Cette réforme s’annonce destructrice entre foisonnement de labels et « contrats clé en main » pour les rectorats et chefs d’établissement.

Des exceptions, moins de règles La « nouvelle éducation prioritaire » telle que la présente le ministère sera le parent pauvre de la précédente. Les expérimentations engagent une poignée de collèges qui ne relevaient pas de l’éducation prioritaire et quelques lycées général et technologiques, et professionnels déclassés depuis 2014, qui ont accepté de signer un contrat local d’accompagnement triennal (CLA). Les moyens octroyés prennent la forme d’heures supplémentaires et d’IMP (indemnité pour mission particulière) en contrepartie de projets construits et mis en avant par des équipes volontaires.

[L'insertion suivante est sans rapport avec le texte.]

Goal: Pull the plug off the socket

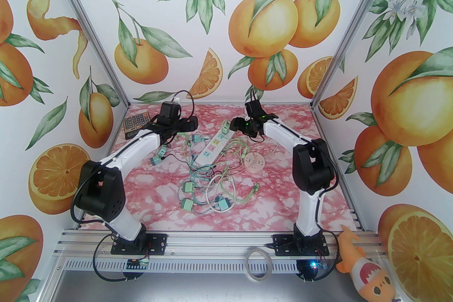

Plutôt que de développer les collectifs de travail, cela renforce la concurrence entre les personnels comme entre les établissements. Les critères pour obtenir un CLA ne sont pas transparents et la pérennité de ces moyens n’est pas assurée. La délabellisation des REP, prévue en septembre 2022, entraînera la disparition de l’indemnité et les bonifications afférentes. La logique des CLA préfigure les nouvelles orientations du ministère. L’allocation progressive de moyens pourrait bien être d’abord soumise à la signature d’un CLA.

Alors que les indemnités REP ou REP+ concernent actuellement tous les professeurs et CPE des réseaux d’éducation prioritaire, les professeurs en CLA ne bénéficient pas tous d’une indemnité. Le SNES-FSU revendique bien au contraire l’élargissement de l’indemnité REP aux AESH et AED et l’extension de la pondération REP+ à tous les personnels de l’éducation prioritaire du fait des conditions d’exercice plus difficiles et du travail en équipe quotidien informel, plus nécessaire qu’ailleurs.

Le privé met un pied dans la porte
Si cela ne suffisait pas, le CLA ouvre la porte de l’éducation prioritaire à l’enseignement privé sous contrat ! Six établissements (à Marseille, au Mans, à Nantes et à Roubaix) sont retenus sans qu’ils en aient les critères sociaux. Cette initiative du ministère est inacceptable car elle détourne, au profit d’un réseau privé confessionnel, des moyens jusqu’ici attribués au service public, seul réseau où l’école est gratuite et laïque et qui accueille tous les élèves sans distinction.

De 80 à 126 cités éducatives
Les cités éducatives, et leur gouvernance avec le principal de collège comme pilote, et deux représentants de la préfecture et de la collectivité locale, reposent aussi sur une contractualisation. L’inspection générale a rédigé un rapport en demi-teinte : « Le rythme et le calendrier […] des cités éducatives apparaissent […] difficilement tenables ». Le rapport critique parfois « la culture du résultat ». Les pratiques pédagogiques apparaissent en ligne de mire : « il est trop tôt pour mesurer des effets sur les résultats scolaires et sur l’évolution des pratiques pédagogiques des enseignants mais toutes les conditions sont réunies pour que de tels effets soient observables à court terme ».

TER : politique sociale ou d’austérité ?
Présentés comme le pendant rural des cités éducatives, les 24 Territoires éducatifs ruraux (TER), expérimentés depuis janvier 2021 dans les académies d’Amiens, Nancy-Metz et Normandie, sont étendus aux académies de Dijon, Limoges, Besançon, Clermont-Ferrand, Toulouse, Rennes et Bordeaux. Ces 61 TER doivent « renforcer l’ambition scolaire des élèves » et lutter contre une forme de « censure » en ce qui concerne l’orientation. Mais le ministère n’envisage pas un seul instant des créations de postes de Psy-ÉN et des ouvertures de CIO, encore moins de rendre les postes ­supprimés dans les collèges et lycées. Proposer aux élèves, comme le demande le SNES-FSU, une carte de formations diversifiées et à proximité dans tous les secteurs même les plus enclavés est possible mais il faut pour cela des moyens pour l’École publique.